■ **ACTIVITY**
Lines with the string "that" in the data below: report how many there are, and write nothing but the number.

Records excerpted from a collection

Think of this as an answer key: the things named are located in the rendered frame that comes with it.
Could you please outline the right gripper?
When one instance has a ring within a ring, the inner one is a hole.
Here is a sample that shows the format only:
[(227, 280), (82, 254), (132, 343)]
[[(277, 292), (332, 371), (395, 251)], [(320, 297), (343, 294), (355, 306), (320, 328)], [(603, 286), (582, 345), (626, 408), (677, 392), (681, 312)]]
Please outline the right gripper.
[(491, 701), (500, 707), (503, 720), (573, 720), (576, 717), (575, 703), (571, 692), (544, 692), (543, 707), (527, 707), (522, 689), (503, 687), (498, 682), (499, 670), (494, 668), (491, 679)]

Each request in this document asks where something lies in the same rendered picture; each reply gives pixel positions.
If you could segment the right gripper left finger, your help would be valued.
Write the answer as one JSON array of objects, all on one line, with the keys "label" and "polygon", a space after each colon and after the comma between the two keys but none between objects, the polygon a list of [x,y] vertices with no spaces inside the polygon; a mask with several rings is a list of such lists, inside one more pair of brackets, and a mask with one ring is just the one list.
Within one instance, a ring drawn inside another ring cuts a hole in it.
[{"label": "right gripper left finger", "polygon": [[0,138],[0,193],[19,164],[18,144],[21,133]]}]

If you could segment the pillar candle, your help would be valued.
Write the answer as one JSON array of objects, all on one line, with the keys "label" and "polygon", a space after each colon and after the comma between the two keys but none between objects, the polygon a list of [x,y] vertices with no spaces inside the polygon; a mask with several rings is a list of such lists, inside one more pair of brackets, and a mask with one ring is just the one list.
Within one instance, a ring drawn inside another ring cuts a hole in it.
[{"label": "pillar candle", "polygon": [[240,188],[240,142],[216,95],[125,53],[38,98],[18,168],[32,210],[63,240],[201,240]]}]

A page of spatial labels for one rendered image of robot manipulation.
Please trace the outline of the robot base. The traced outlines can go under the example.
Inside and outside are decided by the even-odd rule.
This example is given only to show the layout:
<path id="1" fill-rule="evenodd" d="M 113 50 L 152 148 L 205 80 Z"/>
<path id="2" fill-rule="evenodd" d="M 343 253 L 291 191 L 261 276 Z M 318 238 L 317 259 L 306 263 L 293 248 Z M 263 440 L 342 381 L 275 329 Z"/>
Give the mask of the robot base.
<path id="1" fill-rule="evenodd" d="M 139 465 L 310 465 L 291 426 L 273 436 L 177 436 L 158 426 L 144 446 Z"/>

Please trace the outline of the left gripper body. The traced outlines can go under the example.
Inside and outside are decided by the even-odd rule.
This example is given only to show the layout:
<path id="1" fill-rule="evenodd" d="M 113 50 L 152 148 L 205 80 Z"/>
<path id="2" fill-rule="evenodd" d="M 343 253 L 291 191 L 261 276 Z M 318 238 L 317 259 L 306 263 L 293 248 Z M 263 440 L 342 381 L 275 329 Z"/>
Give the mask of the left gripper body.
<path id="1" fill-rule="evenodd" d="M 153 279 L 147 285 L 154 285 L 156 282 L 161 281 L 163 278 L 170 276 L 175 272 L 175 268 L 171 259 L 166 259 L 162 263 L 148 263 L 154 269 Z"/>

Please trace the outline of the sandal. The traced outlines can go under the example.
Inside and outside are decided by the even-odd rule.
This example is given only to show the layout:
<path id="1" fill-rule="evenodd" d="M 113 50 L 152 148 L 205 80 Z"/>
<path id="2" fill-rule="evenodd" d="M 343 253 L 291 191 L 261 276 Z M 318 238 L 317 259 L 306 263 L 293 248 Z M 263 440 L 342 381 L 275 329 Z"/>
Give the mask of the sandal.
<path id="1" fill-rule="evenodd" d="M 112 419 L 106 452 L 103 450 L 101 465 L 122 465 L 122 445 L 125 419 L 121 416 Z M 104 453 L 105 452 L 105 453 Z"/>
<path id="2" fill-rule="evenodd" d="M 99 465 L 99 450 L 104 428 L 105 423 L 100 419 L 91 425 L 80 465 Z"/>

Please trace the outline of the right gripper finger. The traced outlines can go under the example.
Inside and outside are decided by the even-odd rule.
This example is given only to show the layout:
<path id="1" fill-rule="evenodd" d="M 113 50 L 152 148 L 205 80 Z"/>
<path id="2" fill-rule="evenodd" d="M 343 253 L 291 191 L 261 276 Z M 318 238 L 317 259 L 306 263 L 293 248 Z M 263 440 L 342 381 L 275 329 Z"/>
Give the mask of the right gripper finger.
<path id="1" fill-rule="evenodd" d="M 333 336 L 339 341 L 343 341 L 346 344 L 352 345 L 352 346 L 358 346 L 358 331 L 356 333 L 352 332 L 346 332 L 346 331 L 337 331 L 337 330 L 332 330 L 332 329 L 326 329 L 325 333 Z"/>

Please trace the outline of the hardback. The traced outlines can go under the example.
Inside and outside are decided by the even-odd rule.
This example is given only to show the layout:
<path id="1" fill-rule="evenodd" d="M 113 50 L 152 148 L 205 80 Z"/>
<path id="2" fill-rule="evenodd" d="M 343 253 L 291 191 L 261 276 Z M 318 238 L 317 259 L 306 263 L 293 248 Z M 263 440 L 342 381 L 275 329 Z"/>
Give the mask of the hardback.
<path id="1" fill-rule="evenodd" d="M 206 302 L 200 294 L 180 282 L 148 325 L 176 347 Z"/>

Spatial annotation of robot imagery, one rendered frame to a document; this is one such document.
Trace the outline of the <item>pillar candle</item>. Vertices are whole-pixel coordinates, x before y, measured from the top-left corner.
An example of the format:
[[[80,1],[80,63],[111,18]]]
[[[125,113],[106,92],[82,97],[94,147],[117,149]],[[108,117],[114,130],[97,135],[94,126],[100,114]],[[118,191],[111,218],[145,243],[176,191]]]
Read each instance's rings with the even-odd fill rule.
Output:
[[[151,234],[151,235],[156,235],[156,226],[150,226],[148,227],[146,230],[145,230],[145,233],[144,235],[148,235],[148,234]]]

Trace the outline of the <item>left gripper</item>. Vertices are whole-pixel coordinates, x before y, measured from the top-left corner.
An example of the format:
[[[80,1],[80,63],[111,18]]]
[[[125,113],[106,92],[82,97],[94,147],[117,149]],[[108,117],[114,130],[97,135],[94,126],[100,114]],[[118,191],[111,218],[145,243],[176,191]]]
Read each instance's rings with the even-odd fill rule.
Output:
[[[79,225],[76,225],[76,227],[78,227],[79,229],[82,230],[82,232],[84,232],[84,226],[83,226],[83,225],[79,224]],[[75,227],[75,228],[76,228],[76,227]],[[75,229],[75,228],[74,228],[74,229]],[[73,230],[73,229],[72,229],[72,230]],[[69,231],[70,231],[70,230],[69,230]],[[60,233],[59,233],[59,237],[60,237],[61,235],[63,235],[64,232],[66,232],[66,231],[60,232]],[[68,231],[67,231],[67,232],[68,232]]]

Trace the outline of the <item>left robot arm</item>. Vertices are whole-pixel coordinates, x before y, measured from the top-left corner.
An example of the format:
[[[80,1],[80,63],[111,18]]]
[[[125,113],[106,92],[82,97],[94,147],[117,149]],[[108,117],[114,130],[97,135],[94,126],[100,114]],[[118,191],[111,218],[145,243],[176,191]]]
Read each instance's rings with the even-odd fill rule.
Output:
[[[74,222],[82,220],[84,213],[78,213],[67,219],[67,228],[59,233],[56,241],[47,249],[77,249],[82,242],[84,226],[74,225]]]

■ **TASK RESULT**
2